:: Activity ::
Scan the listing below and copy each line holding the word "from".

==== The data

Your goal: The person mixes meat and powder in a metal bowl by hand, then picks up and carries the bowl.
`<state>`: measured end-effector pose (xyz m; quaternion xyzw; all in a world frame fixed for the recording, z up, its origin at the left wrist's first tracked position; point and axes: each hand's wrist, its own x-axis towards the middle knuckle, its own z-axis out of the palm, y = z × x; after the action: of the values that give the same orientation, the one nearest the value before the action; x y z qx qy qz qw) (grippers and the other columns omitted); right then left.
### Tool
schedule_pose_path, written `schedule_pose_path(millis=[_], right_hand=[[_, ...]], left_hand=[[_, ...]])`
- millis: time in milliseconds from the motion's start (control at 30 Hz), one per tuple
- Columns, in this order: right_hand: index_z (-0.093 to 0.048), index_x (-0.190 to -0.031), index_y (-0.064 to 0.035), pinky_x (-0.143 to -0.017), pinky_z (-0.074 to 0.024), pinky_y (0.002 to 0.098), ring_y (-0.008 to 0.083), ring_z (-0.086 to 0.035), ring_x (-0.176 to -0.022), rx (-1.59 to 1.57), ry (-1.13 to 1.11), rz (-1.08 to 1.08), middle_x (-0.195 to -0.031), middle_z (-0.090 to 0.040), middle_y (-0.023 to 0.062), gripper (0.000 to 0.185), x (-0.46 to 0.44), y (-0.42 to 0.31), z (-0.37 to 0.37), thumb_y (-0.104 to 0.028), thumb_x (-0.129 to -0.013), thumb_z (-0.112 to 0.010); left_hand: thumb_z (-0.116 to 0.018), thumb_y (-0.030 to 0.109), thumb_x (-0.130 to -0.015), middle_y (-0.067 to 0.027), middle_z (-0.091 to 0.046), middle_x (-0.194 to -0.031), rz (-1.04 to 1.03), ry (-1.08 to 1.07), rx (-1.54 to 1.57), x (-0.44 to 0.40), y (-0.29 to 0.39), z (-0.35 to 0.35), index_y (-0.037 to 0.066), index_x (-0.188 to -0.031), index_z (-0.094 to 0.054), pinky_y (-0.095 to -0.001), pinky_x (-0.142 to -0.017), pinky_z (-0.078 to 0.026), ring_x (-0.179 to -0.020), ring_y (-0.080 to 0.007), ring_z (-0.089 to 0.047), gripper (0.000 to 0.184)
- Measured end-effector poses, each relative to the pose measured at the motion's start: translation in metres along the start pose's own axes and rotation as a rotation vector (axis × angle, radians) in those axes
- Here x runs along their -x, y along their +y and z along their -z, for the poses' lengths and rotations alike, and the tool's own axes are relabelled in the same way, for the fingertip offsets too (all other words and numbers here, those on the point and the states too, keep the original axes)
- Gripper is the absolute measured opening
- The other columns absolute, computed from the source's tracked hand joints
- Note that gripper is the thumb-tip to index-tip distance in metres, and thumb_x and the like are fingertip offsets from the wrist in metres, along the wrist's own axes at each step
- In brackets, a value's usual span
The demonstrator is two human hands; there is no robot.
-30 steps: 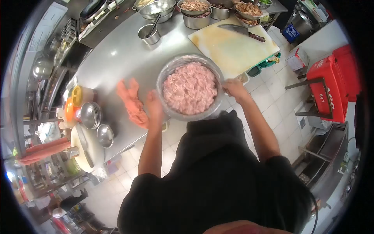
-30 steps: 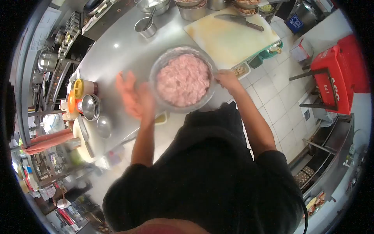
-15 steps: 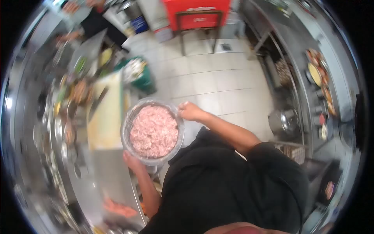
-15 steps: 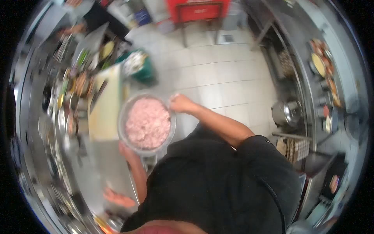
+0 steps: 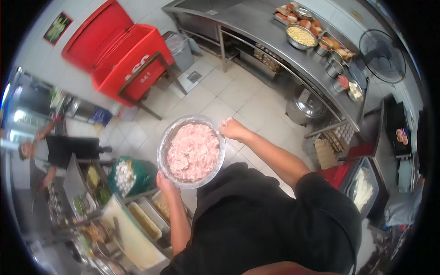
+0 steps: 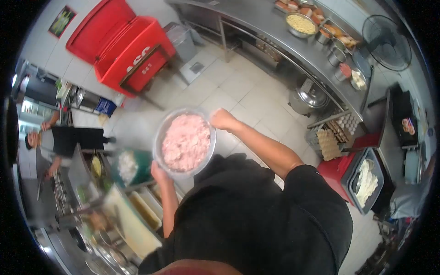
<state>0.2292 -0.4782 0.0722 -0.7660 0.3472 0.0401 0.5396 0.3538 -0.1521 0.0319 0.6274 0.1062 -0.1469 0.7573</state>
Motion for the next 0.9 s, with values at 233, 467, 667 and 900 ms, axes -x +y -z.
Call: schedule_pose_path(millis=[233, 467, 667, 900], right_hand=[[-0.065, -0.083, 0.0019, -0.045, -0.0395, 0.0329, 0.0167, -0.05, -0.053, -0.305, 0.251, -0.074, -0.066, -0.058, 0.0097, 0.019, -0.054, 0.008, 0.087, -0.014, -0.079, -0.055], [-0.063, -0.078, -0.0011, -0.042, -0.0341, 0.0277, 0.0109, -0.044, -0.047, -0.424, 0.542, -0.121, -0.06, -0.053, 0.0024, 0.01, -0.089, 0.004, 0.152, -0.01, -0.077, -0.059], [-0.06, -0.07, -0.0047, -0.041, -0.0323, 0.0269, 0.0102, -0.044, -0.048, -0.622, 0.707, -0.145, -0.059, -0.051, 0.0001, 0.01, -0.107, 0.014, 0.217, -0.01, -0.078, -0.059], [-0.06, -0.067, -0.006, -0.043, -0.0326, 0.0271, 0.0091, -0.045, -0.052, -0.695, 0.77, -0.053, -0.06, -0.051, -0.0021, 0.013, -0.178, 0.058, 0.319, -0.012, -0.078, -0.059]], left_hand=[[-0.041, 0.016, -0.099, -0.0137, -0.062, -0.106, 0.015, -0.218, -0.085, -0.111, 0.008, -0.161, -0.007, -0.11, -0.056, -0.0333, -0.083, -0.048, -0.093, -0.02, -0.059, 0.03], [-0.045, 0.015, -0.098, -0.0135, -0.063, -0.104, -0.012, -0.515, -0.124, -0.207, 0.009, -0.31, -0.008, -0.109, -0.058, -0.032, -0.083, -0.047, -0.092, -0.0189, -0.059, 0.029], [-0.046, 0.019, -0.099, -0.0139, -0.063, -0.108, -0.134, -0.68, -0.44, -0.21, 0.044, -0.445, -0.01, -0.114, -0.057, -0.0322, -0.086, -0.045, -0.097, -0.0197, -0.058, 0.034], [-0.047, 0.022, -0.099, -0.014, -0.063, -0.112, -0.096, -0.732, -0.652, -0.228, 0.037, -0.589, -0.01, -0.115, -0.057, -0.0323, -0.09, -0.043, -0.103, -0.0203, -0.056, 0.037]])
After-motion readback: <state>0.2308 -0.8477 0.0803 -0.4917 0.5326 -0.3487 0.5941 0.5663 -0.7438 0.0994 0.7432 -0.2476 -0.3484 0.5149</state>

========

:: Task response ::
- millis: time in milliseconds from the motion's start (control at 30 Hz), one per tuple
- The other columns absolute, computed from the source's tracked hand joints
- Note that gripper is the thumb-tip to index-tip distance in metres, and thumb_x and the like are fingertip offsets from the wrist in metres, along the wrist's own axes at each step

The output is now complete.